Hamlet observed “There is a divinity that shapes our ends, rough hew them how you will.”
When it comes to the UK’s choices in a post EU, Brexit world, it isn’t the Divine, but rather existing international agreements, & the politics and power surrounding them, which will define & constrain what the UK can achieve.
This applies to all industries, for goods and services, although the specifics do of course vary.
We’ll be debating this at the Stationers Hall on November 6 - do come and participate. https://stationers.org/events/event/0/53-events/159-ipso-facto-post-brexit-choices-for-regulating-copyright-and-data-protection-in-content-data-and-information.html
It is complex! So in the interests of brevity, I will describe the bare outlines of the framework, with apologies to any readers who are international trade law experts. But the main point is this hierarchy of Agreements create the rules to which the UK pre and post Brexit, trades and to which it has to sign up. We can’t re-write the rule book.
So imagine 3 Russian dolls. The smallest represents the UK. The middle one represents Regional Trade Agreements (RTAs) such as the Common Market for a major trading bloc like the EU, or a bi-lateral free trade agreement between 2 countries.The biggest one represents the WTO & its network of agreements for goods (GATTS) & Services (GATS) to which 164 countries parties.
There is a hierarchy between these international agreements.
So RTAs have to conform to certain key principles that the GATTS/ GATS contain. For services, the over-arching principle is non-discrimination, expressed as ‘Most Favoured Nations’ (MFN) & ‘National Treatment’ (NT).
MFN: Each member treats all the other members equally as “most-favoured” trading partners. If a country improves the benefits that it gives to one trading partner, it has to give the same “best” treatment to all the other WTO members so that they all remain “most- favoured”.
NT = Each Member shall accord to services and service suppliers of any other Member, in respect of all measures affecting the supply of services, treatment no less favourable than that it accords to its own like services and service suppliers.
Also, WTO Agreements contain certain Specific Commitments for particular business sectors - in Service Schedules in the case of business Services.
There is also a ‘flow down effect’ in this hierarchy of agreements. So the intellectual property provisions in the TRIPS (the Agreement on Trade-Related Aspects of Intellectual Property Rights)’ part of the WTO, contains important provisions on intellectual property which are reflected in RTA’s like the Common Market.
Data protection provisions are contained in these agreements but it is fair to say that, in reality, the EU’s provisions on data protection and e-privacy have a more pervasive influence internationally than treaty provisions.
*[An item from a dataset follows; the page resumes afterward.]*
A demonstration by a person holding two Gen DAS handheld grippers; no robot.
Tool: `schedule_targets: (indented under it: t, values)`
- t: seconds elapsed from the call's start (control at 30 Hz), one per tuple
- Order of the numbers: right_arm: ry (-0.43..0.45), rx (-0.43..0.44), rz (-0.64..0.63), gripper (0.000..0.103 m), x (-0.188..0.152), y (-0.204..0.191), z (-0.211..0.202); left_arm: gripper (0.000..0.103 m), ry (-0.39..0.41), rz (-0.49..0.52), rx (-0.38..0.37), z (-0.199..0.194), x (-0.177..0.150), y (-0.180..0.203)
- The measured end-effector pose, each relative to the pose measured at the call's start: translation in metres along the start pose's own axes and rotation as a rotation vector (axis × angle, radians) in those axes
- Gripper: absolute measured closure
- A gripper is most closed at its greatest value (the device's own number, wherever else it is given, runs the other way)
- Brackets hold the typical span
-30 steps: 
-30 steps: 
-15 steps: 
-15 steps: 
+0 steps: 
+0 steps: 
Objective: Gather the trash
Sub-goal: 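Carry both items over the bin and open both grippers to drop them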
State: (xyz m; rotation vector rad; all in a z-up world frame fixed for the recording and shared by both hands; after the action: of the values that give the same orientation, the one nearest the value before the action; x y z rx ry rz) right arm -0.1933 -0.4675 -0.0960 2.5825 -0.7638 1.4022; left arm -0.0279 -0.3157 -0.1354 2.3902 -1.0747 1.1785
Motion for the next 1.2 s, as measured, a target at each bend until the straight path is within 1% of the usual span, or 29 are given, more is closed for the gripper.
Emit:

EU member states are all parties to the WTO Agreements. So why do individual countries want to create bilateral FTA’s and blocs of countries want to create regional FTAs like the the Common Market? As of August 2017, 281 RTAs had been notified to the WTO and are currently in force, of which 140 exclusively cover goods, 140 cover goods and services, and one covers only services.
There are economic, political and other reasons why countries do not rely on WTO agreements. But I think it’s fair to say that an RTA provides greater access to international markets and less friction for x-border trade. That is to say, closer co-operation or greater economic integration between the parties than that available under the WTO. A good example is the THE COMPREHENSIVE ECONOMIC AND TRADE AGREEMENT (CETA) between the EU and Canada signed on 30 October 2016.
Hence the UK’s desire for a comprehensive trade deal. I can point to the degree of harmonisation between EU member states in the e-commerce area e.g. the country of origin principle so that if you set up an online information business in the UK and comply with UK rules for establishing the business, you are deemed to comply with corresponding rules in other member states, thus achieving a ‘one stop’ regulatory approach. Whilst the UK as a WTO member has to apply the MFN principle to businesses from 3rd countries (I.e outside the EU), they do not benefit from the ‘country of origin’ principle.
So when we exit the EU, we will cease to benefit from that deeper integration with other EU member states unless we replace it with a bi-lateral FTA. The more we want an FTA at the end of any Brexit transition period, the more pressure there is on the UK to remain in the position of ‘regulatory alignment’ with the EU which will apply on Brexit Day.
By the same token, we will also cease to benefit from the FTA’s which the EU has negotiated on behalf of EU member states with third countries or blocs, hence Liam Fox’s prospective busy schedule to sign up new FTA’s.
In the absence of FTA’s lies ‘hard Brexit’ and our existing commitments and rights under WTO Agreements.